Katherine Waterston and Vanessa Kirby star in this period LGBTQ romantic drama set in 1856 in the remote frontier of upstate New York. It is based on Jim Shepard’s moving 2017 short story about a love affair between two profoundly lonely women in an era when same sex romance was forbidden.

Katherine Waterston and Vanessa Kirby in The World to Come.

The story is told through a year’s worth of diary entries by Waterston’s Abigail, capturing the despair and isolation of a loveless marriage of practicality. Waterston (the Fantastic Beasts films) gives a subtle, powerful performance. Kirby’s portrait of the more mischievous and outspoken, raven-haired Tallie has just the right amount of reckless abandon to make the premise plausible. Rounding out the cast are Christopher Abbott (Possessor, It Comes at Night) as Tallie’s bible-thumping sadist of a husband and Oscar-winner Casey Affleck (Manchester By the Sea), who also executive produced the film.

Katherine Waterston and Vanessa Kirby in The World to Come.
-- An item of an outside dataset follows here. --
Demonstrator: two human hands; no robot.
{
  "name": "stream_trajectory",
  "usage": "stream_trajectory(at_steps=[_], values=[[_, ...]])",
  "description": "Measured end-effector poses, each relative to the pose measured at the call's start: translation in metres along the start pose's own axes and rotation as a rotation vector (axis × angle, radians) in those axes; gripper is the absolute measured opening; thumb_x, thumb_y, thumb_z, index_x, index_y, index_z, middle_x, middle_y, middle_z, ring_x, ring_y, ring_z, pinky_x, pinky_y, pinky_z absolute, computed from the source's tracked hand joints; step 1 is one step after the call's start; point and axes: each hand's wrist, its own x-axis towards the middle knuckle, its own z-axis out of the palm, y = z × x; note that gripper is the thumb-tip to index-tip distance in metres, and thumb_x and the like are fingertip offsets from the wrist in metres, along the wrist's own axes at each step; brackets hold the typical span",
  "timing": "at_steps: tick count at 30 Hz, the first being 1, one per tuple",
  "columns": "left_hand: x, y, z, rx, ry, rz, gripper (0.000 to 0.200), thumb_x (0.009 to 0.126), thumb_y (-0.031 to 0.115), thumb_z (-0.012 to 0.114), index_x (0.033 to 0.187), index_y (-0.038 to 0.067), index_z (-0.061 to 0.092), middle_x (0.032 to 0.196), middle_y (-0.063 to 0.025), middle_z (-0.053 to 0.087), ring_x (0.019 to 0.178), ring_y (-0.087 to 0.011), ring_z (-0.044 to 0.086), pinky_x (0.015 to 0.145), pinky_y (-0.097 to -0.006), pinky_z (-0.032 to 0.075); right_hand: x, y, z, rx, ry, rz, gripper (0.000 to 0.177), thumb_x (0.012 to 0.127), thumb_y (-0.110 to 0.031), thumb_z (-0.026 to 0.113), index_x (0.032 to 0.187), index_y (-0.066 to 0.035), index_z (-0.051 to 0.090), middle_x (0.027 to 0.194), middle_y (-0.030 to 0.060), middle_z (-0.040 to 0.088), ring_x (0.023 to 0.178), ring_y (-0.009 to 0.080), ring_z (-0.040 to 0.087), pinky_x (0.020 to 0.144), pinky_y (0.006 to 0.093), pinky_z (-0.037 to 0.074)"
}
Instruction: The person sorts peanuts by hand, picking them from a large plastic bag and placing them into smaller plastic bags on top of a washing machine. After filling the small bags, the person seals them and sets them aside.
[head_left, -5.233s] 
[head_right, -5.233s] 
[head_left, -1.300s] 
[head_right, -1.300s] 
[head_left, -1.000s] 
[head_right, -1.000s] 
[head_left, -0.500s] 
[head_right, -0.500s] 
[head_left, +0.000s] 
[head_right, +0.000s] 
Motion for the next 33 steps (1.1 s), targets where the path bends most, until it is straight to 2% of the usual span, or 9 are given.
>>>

Norwegian director Mona Fastvold (The Sleepwalker) does an excellent job capturing the bleak, brutal and often brief existence for pioneers of that era. Its styling is so accurate, in fact, that the moody film at times is a bit depressing to endure. Still, it is very well done. While the formal, stilted cadence of Waterston’s voiceover narration stays true to the spirit of the short story, it also makes it difficult to connect with the characters until the big finale, which leaves the audience wanting more, much like the female characters in the film. 

REEL FACTS

The World to Come was filmed in the Carpathian mountains of Romania’s Transylvania region, with renowned production designer Jean Vincent Puzos (The Lost City of Z, Amour) building every set from scratch.

• Christopher Abbott replaced Jesse Plemons (Game Night, Hostiles) after he dropped out of the production.

• Vanessa Kirby, who had a sprained ankle during filming, filmed her Oscar-nominated role in Pieces of a Woman during the brief, months-long break in 2019 between filming The World to Come‘s spring/summer scenes and its harsh, winter scenes.